Material provided:
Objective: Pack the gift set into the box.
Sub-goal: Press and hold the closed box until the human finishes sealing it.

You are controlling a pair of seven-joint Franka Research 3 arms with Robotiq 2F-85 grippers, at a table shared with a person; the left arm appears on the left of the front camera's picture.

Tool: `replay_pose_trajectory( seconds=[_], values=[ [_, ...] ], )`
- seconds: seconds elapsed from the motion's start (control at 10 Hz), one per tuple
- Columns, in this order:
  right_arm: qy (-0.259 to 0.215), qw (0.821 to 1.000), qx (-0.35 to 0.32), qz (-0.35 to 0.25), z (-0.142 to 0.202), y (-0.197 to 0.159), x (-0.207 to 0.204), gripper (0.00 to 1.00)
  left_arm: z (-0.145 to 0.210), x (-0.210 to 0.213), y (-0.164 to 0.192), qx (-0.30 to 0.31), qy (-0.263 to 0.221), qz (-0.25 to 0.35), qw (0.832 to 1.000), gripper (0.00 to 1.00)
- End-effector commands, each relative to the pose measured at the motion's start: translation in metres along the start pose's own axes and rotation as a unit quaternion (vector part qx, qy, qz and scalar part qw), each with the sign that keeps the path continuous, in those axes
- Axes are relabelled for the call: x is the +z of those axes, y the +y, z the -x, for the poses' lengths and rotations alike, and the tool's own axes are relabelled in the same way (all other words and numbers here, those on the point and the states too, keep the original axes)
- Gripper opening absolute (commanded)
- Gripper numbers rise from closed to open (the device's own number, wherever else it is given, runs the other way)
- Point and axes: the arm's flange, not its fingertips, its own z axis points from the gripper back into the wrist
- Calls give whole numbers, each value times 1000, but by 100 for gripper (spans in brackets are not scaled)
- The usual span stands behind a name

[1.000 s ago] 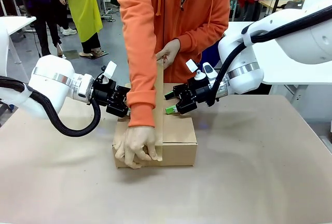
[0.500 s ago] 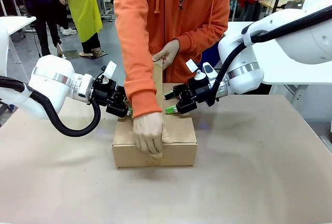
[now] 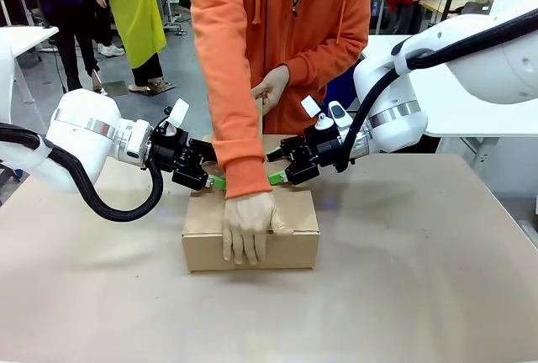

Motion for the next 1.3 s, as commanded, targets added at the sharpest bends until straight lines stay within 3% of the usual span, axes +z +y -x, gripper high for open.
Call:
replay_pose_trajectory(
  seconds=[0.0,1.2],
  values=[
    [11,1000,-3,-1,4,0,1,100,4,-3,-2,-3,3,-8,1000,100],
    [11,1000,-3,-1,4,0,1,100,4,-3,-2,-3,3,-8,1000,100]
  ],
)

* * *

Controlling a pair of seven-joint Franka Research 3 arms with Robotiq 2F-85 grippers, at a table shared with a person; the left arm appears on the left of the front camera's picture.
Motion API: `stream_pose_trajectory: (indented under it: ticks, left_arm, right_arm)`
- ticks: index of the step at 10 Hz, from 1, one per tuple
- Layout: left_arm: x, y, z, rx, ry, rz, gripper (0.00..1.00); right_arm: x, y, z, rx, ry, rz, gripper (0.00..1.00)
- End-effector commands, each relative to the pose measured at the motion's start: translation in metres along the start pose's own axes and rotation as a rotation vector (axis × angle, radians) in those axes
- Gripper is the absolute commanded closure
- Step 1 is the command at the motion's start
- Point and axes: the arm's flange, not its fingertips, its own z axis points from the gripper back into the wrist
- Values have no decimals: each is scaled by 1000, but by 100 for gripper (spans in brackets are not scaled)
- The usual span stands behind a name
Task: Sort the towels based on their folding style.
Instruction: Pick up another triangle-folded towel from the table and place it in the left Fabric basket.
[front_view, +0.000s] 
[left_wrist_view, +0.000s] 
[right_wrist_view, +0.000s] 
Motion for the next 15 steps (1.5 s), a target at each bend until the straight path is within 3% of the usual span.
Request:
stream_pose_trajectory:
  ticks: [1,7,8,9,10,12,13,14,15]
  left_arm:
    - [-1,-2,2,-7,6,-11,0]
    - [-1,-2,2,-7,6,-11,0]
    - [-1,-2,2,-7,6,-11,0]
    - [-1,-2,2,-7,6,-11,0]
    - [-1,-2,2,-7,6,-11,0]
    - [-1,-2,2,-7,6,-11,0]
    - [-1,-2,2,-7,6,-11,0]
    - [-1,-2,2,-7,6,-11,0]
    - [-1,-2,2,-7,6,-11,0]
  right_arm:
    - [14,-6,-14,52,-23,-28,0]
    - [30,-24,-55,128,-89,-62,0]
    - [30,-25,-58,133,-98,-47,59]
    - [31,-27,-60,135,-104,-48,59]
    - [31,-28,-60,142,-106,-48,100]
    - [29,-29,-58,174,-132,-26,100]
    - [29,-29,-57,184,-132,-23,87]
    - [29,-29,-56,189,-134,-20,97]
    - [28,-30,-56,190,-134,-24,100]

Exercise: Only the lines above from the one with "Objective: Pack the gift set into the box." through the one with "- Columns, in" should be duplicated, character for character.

Output below:
Objective: Pack the gift set into the box.
Sub-goal: Press and hold the closed box until the human finishes sealing it.

You are controlling a pair of seven-joint Franka Research 3 arms with Robotiq 2F-85 grippers, at a table shared with a person; the left arm appears on the left of the front camera's picture.

Tool: `replay_pose_trajectory( seconds=[_], values=[ [_, ...] ], )`
- seconds: seconds elapsed from the motion's start (control at 10 Hz), one per tuple
- Columns, in this order:

The exercise requires no additional answer.